Prompt:
The answer must be one number: the count of lines in the data below that include "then".

################

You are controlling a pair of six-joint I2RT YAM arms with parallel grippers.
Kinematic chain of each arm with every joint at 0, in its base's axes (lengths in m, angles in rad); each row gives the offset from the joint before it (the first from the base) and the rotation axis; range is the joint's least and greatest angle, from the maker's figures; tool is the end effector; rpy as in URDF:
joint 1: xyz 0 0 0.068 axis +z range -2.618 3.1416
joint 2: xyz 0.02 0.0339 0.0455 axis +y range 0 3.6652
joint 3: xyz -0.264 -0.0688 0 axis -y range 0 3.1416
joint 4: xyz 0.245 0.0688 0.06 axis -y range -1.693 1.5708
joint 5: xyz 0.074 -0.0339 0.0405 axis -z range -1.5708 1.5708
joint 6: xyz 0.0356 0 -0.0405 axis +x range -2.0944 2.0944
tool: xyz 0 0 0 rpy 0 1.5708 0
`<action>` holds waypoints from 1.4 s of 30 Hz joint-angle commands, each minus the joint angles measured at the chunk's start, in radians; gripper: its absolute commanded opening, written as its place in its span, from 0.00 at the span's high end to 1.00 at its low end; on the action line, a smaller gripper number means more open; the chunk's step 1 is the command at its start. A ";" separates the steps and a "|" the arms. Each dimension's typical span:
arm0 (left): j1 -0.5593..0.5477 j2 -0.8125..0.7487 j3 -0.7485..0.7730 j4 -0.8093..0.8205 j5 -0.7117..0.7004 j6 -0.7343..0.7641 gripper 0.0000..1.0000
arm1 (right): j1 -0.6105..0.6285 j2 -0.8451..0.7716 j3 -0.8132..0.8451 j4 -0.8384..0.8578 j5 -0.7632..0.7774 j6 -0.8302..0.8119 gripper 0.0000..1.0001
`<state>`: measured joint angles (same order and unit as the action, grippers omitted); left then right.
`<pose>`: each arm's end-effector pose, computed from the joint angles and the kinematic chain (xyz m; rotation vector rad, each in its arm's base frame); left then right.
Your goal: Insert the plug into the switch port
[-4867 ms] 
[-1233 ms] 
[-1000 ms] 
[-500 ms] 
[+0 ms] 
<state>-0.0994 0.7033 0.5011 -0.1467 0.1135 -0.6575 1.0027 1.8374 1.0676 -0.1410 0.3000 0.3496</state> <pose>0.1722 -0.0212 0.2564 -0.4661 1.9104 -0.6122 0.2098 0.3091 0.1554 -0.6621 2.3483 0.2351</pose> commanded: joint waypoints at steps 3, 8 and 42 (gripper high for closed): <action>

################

Answer to this task:
2